Egypt-based Faisal Islamic Bank, a financial institution that offers banking and investment services as per the Islamic Sharia principles, reported a 51.4% surge in its net profit for the first nine months of 2023.
Net profit amounted to EGP 3.427 billion in the period from January to September of this year, up from EGP 2.294 billion in the similar period in 2022.
Also, the bank’s total business volume increased by 0.9% to EGP 174.032 billion at the end of September 2023, from EGP 172.441 billion in September 2022.
Total assets inched up by 0.8% YoY to EGP 170.953 billion by September, compared to EGP 169.587 billion in the same month in 2022.
Shifting the focus to Qatar, the Qatar Islamic Bank reported its nine-month 2023 net profit of 3.05 billion riyals (USD 839 billion), up by 7% over the same period in 2022.
While the bank’s total income for the period was up 24% at QAR 8.096 billion, its total assets stood at QAR 187 billion, up by 1.5% compared to December 2022 (with a 1.7% growth in the same period). As per the bank, its financing and investing activities led to a boost in the latest asset growth.
Similar good news emerged from Kuwait too, where the National Bank of Kuwait (NBK), the Gulf country’s largest lender, posted a net profit attributable to owners of 155.8 million dinars (USD 503.5 million) in Q3 2023, up by 14% from the same period in 2022 due to higher operating income, which was, as per the market filing, was partly offset by higher operating expenses and higher impairment charges.
In a regulatory statement on the Kuwait stock exchange, NBK said that its operating revenue for the Q3 2023 period was KWD 297.9 million versus KWD 271 million from the same timeline in 2022.
EY Brings More Good News
Meanwhile, a recent analysis found that banks in the Middle East and North Africa (MENA) region saw an increase in their profits in the first half of 2023 thanks to strong financial conditions, loan demand, government spending, and a positive outlook for oil and gas prices.
According to EY, net assets and returns on equity increased by 12.2% and 6.18% on a year-over-year basis, while net profits increased by 30% across MENA banks during the first half of the year.
Additionally, the operating income, net interest margin, and total deposits all increased by 0.2%, 18.8%, and 6.08%, respectively.
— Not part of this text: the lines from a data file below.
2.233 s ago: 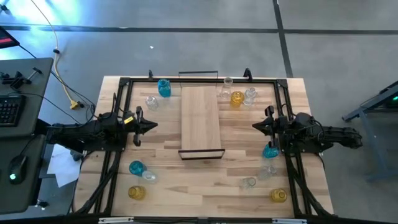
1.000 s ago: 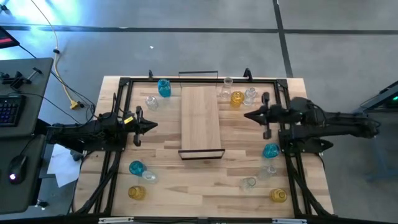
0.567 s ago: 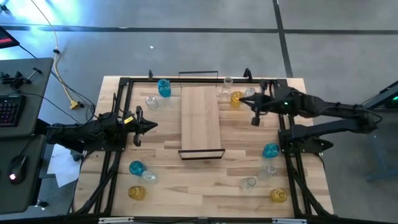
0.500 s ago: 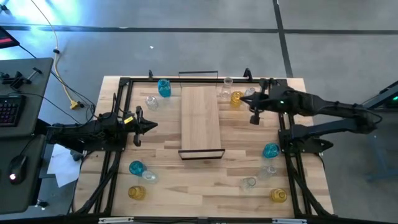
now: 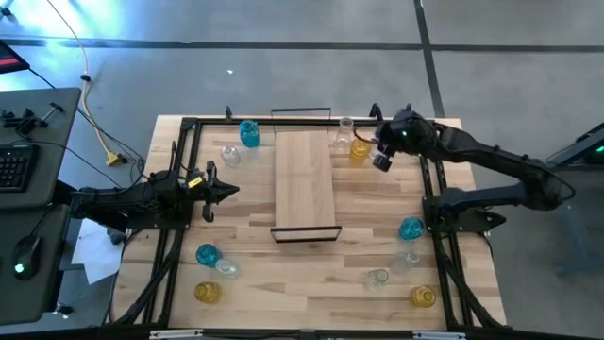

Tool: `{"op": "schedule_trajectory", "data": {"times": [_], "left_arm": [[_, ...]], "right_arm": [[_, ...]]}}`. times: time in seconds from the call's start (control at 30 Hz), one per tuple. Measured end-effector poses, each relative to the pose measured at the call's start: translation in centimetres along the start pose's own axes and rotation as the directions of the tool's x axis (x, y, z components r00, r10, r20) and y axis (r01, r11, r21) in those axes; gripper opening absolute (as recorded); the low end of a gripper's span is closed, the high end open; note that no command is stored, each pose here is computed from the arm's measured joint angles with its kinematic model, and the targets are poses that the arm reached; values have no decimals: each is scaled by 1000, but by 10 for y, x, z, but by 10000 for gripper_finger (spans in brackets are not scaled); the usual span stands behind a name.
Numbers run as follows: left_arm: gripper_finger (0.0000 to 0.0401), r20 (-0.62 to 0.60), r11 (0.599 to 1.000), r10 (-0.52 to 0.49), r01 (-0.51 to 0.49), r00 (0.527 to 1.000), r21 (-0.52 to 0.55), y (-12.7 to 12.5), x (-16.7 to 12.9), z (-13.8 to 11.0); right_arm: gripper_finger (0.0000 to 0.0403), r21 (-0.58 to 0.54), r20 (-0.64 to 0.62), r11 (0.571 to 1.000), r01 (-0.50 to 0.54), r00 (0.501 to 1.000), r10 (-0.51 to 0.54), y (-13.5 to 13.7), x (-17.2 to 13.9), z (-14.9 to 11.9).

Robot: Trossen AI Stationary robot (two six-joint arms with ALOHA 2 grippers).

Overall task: Sort vases onto shelf
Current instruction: Put the top right transparent flower vase on the shelf

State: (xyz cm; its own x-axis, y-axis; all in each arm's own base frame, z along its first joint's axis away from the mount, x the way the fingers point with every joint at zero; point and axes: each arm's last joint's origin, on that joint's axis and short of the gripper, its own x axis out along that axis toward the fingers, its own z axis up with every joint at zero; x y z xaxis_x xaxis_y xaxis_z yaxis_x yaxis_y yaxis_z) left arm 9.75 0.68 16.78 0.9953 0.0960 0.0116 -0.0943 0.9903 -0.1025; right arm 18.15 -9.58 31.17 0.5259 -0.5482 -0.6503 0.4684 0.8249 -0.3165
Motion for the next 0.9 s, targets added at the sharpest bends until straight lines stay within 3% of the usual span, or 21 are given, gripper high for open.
{"op": "schedule_trajectory", "data": {"times": [0.17, 0.47, 0.6, 0.9], "left_arm": [[1, 0, 1000, 0, 0, 1000, 0, 0, 0, 0], [1, 0, 1000, -1, 1, 1000, 0, 0, 0, 0], [1, 0, 1000, -1, 1, 1000, -13, 0, 0, 0], [1, 0, 1000, -1, 1, 1000, -17, 0, 0, 0]], "right_arm": [[138, -24, -9, 999, 30, 1000, -30, -8, 2, -1], [140, -239, 29, 969, 66, 998, -61, -12, 2, 4], [141, -76, 19, 992, 99, 995, -98, -20, 3, 2], [188, 93, -59, 994, 52, 997, -47, -37, 10, -13]]}}
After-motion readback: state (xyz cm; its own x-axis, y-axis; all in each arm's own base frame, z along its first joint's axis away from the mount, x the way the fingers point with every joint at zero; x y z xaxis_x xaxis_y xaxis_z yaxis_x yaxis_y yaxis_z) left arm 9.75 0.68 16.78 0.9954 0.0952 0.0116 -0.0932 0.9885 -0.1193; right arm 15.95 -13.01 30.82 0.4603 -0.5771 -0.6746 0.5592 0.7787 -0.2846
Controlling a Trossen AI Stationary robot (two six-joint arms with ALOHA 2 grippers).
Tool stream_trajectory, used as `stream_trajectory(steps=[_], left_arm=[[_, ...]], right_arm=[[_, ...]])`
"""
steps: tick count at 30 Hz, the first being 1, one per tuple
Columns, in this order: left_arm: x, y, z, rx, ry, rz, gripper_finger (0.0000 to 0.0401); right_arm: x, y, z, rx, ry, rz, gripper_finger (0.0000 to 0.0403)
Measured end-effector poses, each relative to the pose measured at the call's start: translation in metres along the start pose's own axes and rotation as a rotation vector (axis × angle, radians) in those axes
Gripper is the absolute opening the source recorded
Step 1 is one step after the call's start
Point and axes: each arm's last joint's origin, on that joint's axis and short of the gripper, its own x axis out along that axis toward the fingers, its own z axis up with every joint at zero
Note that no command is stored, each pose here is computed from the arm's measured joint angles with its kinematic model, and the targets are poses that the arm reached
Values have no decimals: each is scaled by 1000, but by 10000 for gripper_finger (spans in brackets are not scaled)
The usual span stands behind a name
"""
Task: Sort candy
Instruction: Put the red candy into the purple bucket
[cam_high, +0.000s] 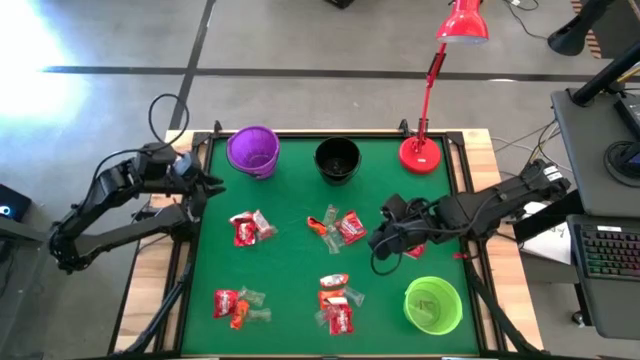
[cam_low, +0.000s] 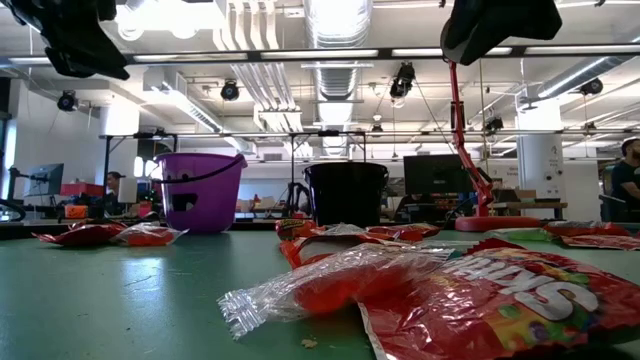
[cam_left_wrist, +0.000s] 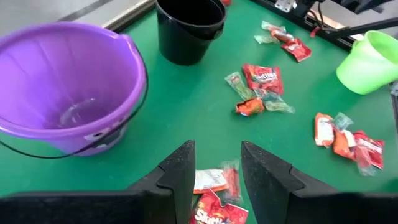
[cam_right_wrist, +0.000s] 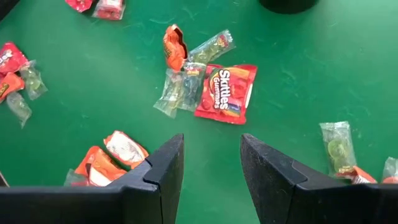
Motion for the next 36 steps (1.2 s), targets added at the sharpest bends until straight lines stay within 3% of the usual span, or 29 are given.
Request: stream_trajectory(steps=[8,16,24,29,33,36], left_arm=[[24,6,-21,-110,122,-59,112],[46,15,-45,-385,250,-8,112],[53,18,-56,-462,303,27,112],[53,20,-55,-465,272,108,109],[51,17,-49,-414,237,79,103],[51,14,-47,-445,239,67,97]], right_arm=[[2,-3,5,28,-6,-11,148],[2,-2,5,24,-6,-10,148],[2,-2,5,4,-5,-10,148],[2,-2,5,-8,-5,-10,148],[2,-2,5,-25,-5,-10,148],[2,-2,5,-31,-6,-10,148]])
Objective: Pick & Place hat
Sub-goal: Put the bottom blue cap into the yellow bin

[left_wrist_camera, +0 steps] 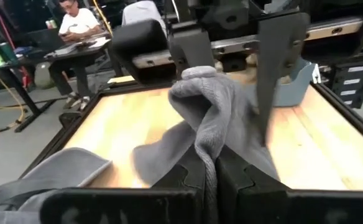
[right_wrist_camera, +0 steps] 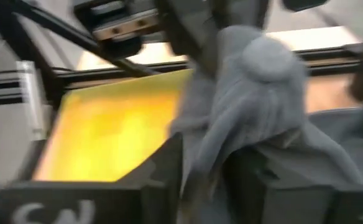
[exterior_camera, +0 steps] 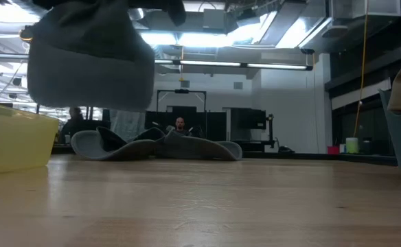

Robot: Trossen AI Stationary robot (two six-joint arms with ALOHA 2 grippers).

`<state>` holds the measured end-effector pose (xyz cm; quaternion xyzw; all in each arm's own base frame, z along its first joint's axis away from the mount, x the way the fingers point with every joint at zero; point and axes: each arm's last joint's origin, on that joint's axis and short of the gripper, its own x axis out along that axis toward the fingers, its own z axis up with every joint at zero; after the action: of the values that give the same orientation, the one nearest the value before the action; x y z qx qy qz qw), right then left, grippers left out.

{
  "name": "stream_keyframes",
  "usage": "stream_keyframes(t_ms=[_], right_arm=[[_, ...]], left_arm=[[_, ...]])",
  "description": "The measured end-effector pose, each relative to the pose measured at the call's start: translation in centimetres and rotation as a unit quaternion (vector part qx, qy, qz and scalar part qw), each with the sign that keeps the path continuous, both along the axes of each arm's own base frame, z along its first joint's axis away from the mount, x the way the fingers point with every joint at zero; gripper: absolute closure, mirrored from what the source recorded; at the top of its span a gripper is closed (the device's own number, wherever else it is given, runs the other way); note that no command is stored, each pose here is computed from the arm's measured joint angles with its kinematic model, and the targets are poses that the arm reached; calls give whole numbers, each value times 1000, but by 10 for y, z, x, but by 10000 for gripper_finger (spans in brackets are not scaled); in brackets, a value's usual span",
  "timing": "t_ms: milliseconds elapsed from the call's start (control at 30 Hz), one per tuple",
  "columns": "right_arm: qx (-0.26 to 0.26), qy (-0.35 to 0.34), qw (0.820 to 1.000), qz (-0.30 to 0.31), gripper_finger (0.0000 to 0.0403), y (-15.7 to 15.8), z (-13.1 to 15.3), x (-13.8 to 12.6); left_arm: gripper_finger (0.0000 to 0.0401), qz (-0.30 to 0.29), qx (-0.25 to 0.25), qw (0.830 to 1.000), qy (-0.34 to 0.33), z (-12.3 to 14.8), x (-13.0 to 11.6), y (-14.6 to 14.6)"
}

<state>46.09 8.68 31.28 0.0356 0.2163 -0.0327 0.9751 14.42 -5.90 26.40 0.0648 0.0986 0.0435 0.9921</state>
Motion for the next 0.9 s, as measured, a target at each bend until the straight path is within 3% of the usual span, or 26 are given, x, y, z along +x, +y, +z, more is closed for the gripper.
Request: stream_keyframes(t_ms=[200, 367, 567, 700, 900], right_arm=[[51, 17, 996, 69, 212, 6, -1, -2], [91, 39, 989, 107, 170, 10, -4, -4], [145, 87, 972, 160, 162, 18, -9, -10], [145, 113, 968, 171, 162, 24, -13, -14], [126, 121, 968, 180, 162, 24, -15, -15]], left_arm=[[396, -62, -31, 997, -15, 6, -12, -2], [396, -133, -86, 987, 9, 5, -27, -6], [395, -153, -140, 977, 55, -1, -47, -3], [396, -188, -164, 966, 72, -2, -57, -3], [396, -279, -145, 942, 119, -8, -70, -4]])
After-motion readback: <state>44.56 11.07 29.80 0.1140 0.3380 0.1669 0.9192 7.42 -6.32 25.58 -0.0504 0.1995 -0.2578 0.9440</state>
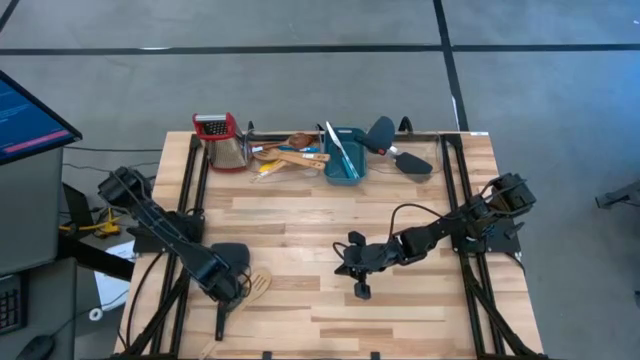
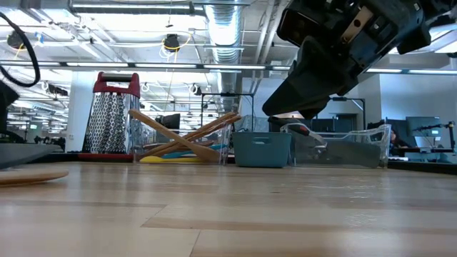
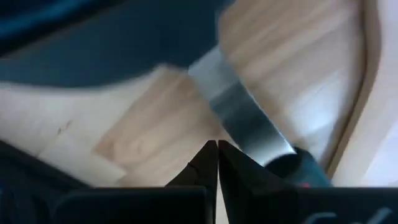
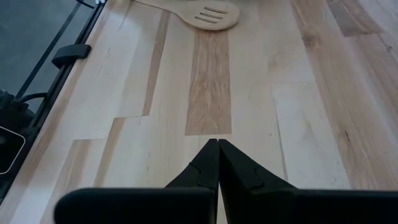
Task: Pick & Place Kitchen Items
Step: Put the black spatula into the right transparent bin
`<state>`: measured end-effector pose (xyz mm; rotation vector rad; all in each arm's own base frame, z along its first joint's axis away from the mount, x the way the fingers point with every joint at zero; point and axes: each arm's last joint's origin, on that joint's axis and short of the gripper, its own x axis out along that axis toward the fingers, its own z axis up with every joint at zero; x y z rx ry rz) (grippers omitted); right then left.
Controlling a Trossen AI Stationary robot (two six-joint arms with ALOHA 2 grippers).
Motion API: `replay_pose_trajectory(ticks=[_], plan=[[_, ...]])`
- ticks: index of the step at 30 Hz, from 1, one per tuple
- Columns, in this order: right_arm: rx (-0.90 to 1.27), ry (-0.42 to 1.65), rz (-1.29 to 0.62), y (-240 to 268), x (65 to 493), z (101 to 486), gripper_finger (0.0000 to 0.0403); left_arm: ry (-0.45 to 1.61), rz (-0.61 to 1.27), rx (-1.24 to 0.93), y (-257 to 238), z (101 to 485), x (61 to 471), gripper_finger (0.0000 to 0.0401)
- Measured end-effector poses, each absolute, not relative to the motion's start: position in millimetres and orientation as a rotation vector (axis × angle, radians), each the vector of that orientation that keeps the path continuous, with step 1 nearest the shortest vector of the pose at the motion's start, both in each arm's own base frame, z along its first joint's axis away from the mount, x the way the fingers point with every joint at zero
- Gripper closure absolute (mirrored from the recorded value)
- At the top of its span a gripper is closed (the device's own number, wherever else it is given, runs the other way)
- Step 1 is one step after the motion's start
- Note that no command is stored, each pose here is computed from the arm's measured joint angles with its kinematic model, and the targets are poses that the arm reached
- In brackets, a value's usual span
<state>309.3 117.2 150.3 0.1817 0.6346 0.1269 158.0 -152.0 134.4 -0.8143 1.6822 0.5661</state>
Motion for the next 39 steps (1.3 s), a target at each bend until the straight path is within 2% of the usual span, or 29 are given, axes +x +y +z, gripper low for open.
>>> replay_pose_trajectory(ticks=[7, 19, 39], plan=[[0.182, 0.634, 0.127, 117, 309, 150, 0.0403, 1.522, 0.577, -0.745, -139, 133, 170, 0.04], [0.182, 0.634, 0.127, 117, 309, 150, 0.0403, 1.504, 0.535, -0.738, -104, 120, 183, 0.04], [0.183, 0.633, 0.125, 116, 309, 150, 0.0403, 1.297, 0.508, -0.596, -60, 121, 212, 0.04]])
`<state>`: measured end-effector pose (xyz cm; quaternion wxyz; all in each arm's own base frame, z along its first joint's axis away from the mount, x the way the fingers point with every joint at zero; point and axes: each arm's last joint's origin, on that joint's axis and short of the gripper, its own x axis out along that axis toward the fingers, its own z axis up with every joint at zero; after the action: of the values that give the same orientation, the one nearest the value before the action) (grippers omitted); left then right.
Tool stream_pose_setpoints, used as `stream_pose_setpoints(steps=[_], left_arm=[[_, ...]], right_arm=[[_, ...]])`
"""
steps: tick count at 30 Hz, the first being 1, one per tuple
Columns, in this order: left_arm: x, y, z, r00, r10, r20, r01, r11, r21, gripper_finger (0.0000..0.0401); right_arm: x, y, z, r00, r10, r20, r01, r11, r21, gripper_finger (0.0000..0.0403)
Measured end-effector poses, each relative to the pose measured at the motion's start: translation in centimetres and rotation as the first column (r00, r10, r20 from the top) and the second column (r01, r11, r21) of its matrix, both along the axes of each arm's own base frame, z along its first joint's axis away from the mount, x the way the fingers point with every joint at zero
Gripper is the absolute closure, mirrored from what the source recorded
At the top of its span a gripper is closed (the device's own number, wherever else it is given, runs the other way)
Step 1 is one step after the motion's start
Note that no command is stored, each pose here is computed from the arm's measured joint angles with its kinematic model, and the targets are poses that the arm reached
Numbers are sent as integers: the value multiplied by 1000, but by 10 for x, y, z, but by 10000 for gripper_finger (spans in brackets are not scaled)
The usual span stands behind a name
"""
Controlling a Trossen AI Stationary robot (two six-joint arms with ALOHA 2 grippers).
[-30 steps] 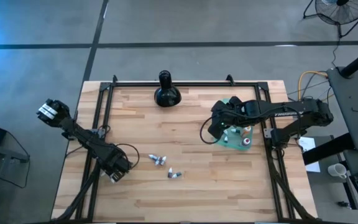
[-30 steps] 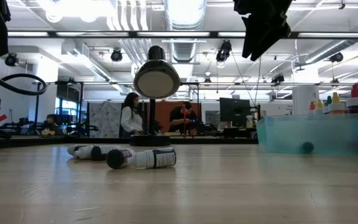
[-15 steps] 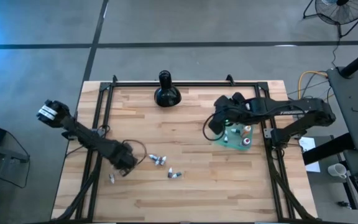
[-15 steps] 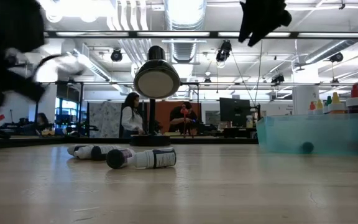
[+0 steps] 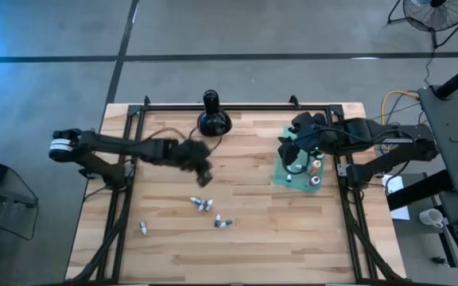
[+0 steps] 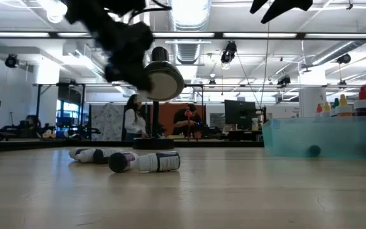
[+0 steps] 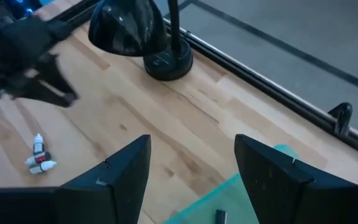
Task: Pick & Place food coloring
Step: Put the small brown food coloring bottle into the green bin
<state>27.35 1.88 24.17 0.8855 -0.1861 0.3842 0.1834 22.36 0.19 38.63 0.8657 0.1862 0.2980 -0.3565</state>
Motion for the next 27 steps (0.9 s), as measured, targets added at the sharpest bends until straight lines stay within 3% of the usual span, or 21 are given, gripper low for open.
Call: stream_pose_setpoints(steps=[4,9,14,18,27], left_arm=[[33,27,14,983,-43,178,48,999,-21,358],[89,30,29,899,-201,388,226,974,-20,358],[149,20,28,880,-283,382,293,956,35,358],[189,16,28,881,-270,389,239,963,127,358],[247,22,12,882,-290,372,235,954,187,357]], right_arm=[[-6,3,1,1000,-16,6,16,1000,25,179],[-13,9,3,1000,0,15,-1,999,41,179],[-22,16,8,999,-9,53,8,1000,30,179],[-33,20,12,995,-43,85,41,999,21,179],[-45,27,15,991,-52,124,50,998,24,179]])
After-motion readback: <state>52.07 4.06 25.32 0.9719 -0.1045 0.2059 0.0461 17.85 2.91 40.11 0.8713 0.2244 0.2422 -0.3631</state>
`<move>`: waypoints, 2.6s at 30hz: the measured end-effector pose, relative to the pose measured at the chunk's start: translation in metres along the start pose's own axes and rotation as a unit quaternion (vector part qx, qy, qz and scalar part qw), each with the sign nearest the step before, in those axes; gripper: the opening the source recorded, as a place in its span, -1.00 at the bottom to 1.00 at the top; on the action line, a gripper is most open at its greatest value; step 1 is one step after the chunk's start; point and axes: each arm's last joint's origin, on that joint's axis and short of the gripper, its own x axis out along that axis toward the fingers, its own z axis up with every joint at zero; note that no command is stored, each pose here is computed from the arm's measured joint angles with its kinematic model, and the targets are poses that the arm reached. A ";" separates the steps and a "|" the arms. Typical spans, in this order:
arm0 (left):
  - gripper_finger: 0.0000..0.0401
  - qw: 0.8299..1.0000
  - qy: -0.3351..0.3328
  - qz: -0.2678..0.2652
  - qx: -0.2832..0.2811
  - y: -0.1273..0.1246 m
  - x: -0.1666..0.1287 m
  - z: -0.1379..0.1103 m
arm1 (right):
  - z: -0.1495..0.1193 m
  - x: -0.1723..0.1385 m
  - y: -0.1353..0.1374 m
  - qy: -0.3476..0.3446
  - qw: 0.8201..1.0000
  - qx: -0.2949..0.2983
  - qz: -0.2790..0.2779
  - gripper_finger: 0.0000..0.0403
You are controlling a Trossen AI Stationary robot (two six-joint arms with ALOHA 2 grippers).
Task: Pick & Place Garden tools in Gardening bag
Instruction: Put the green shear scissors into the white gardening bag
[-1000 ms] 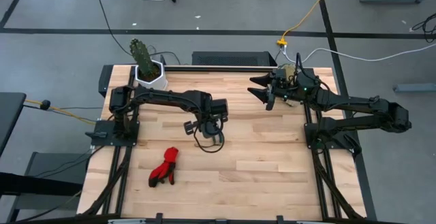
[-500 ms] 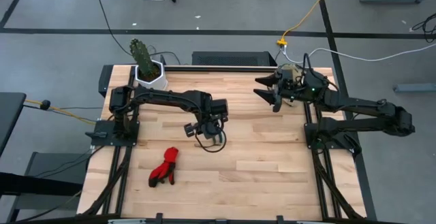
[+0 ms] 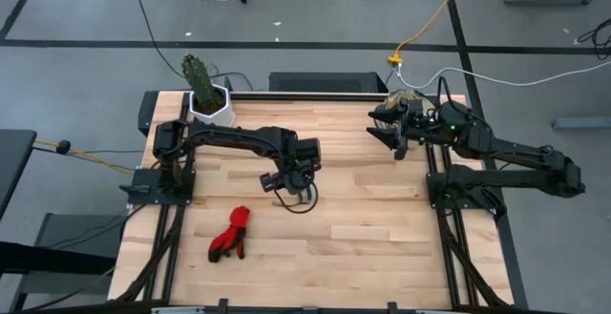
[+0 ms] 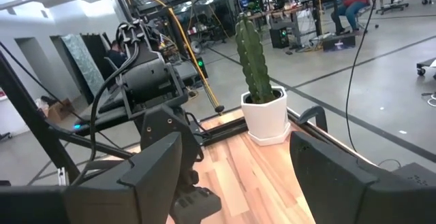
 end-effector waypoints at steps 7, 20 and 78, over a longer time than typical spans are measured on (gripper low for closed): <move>0.18 1.000 -0.005 0.006 0.002 0.000 0.004 -0.001 | 0.000 0.000 0.000 0.001 1.000 -0.001 0.000 0.37; 0.18 0.999 0.039 0.034 0.018 -0.016 0.038 -0.005 | 0.000 0.000 0.001 0.003 1.000 -0.014 0.012 0.37; -0.31 0.998 0.064 -0.015 0.009 -0.018 0.081 -0.017 | -0.003 0.000 -0.001 0.018 1.000 -0.009 0.004 0.37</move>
The loan-to-deposit ratio (LDR) increased by 5.43%.
According to the EY analysis, the MENA region’s total banking market is anticipated to reach USD 2.8 trillion by 2023 end and is on track to grow at one of the fastest rates in the world, with a compound annual growth rate (CAGR) of 9.8% from 2020 to 2023. With more than 70% of the market this year, the UAE, Saudi Arabia, Qatar, Kuwait, and Egypt are in a dominant position.
Impetus For Growth
Aside from optimism that the global economic environment will improve, technological developments have also contributed to the region’s banks’ year-over-year growth.
The GCC banks, which have undergone a “fundamental transformation” and are on a “growth trajectory,” are playing “an increasingly important role” in the broader economic expansion in the MENA area, the research stated.
Strong oil prices and the ensuing boost in non-oil activities have improved the outlook for the GCC region, which has also supported the region’s credit demand.
“Rich fiscal conditions, government investments, an anticipated improvement in the global economic environment, and technological advancements are other prominent trends dominating the banking sector,” the EY study stated further.
According to EY, banks in the MENA region will continue to expand in the future, in large part due to rising demand for banking services and the expansion of digital banking.
Basel IV and other regulatory changes are anticipated to have a positive effect on the industry.